Anthony Bourdain went from a hard-living New York line cook to a self-professed "jaded over-privileged foodie", propelled by the best-selling "Kitchen Confidential" memoir he wrote with the abandon of someone convinced no one would ever read.

How wrong he was.

Here's a look at four things to know about the celebrity and influence of the globetrotting storyteller's food adventures.

Chefs know restaurants

Bourdain's first book gave readers an unbridled inside look at his lifestyle working the line, and cemented his authority as an insider unafraid to tell it as it is.

Millions of restaurant-goers still swear by the dining-out advice he shared in that book: not ordering fish on a Monday, steering clear of meat cooked well-done, and thinking twice before ordering a seafood frittata.

It took sixteen years, by the way, but Bourdain ultimately said the food business had changed so much, you shouldn't be afraid to order fish on Mondays anymore.

Bourdain stood by this unappetizing advice for Westerners travelling in Asia, however: DO eat at a restaurant with a dirty bathroom.

Love for the Canucks

Closer to home, Bourdain had high praise for Canadian chefs, especially Montrealers Frederic Morin and David McMillan of Joe Beef and Martin Picard of Au Pied de Cochon.

"I'd put all three of those guys on the Canadian currency," he said in 2016, imagining a Canadian culinary Mount Rushmore that might also immortalize Toronto restaurateur Jen Agg.

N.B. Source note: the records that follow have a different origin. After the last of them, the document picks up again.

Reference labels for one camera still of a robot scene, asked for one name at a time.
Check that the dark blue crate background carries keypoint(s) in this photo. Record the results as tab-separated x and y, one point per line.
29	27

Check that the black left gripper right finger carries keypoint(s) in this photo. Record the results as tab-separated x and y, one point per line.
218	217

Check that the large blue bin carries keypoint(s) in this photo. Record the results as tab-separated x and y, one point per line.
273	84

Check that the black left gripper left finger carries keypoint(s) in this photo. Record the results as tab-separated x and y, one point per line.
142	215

Not an activist, but active

While Bourdain proclaimed that he was about the food, not politics or activism, he wasn't afraid to share his opinions, including his contempt for chefs of restaurants at Donald Trump's hotels.

And he recently became an ally to the #MeToo movement, as his girlfriend Italian actress and director Asia Argento was one of the first to accuse Harvey Weinstein of sexual assault.

On the day the disgraced Hollywood executive appeared in a Manhattan court on rape and sex assault charges, Bourdain tweeted an image of a U.S. prison menu, telling Argento "What's on the menu for #Weinstein"

Bourdain most often shared his opinions about what he knew best: wasted food, for example. And in 2013, Bourdain waded into the controversy over seal hunting in Canada, amidst a U.S. boycott aimed at ending the commercial hunt here.

Bourdain implored well-intentioned chefs to abandon the boycott, based on what he'd seen visiting the Inuit communities that rely on seal hunting.

"I'm all for protecting seals, but a total ban dooms the indigenous people above arctic circle to death or relocation," he tweeted.

Travel changes you

Just as Bourdain's eyes were opened by his time eating and living with Inuit in Canada's North, he wanted his fans to travel and learn about themselves and the world through their love of food too.

"You learn a lot about someone when you share a meal together," is one of his most-often cited quotes. And even if travellers aren't meeting new people around the dinner table, he said they should "trust the locals." If they're lining up at one food stall and ignoring the other, that's a clear endorsement you should jump on.

"I urge you to travel – as far and as widely as possible. Sleep on floors if you have to. Find out how other people live and eat and cook. Learn from them – wherever you go," he wrote in "Medium Raw."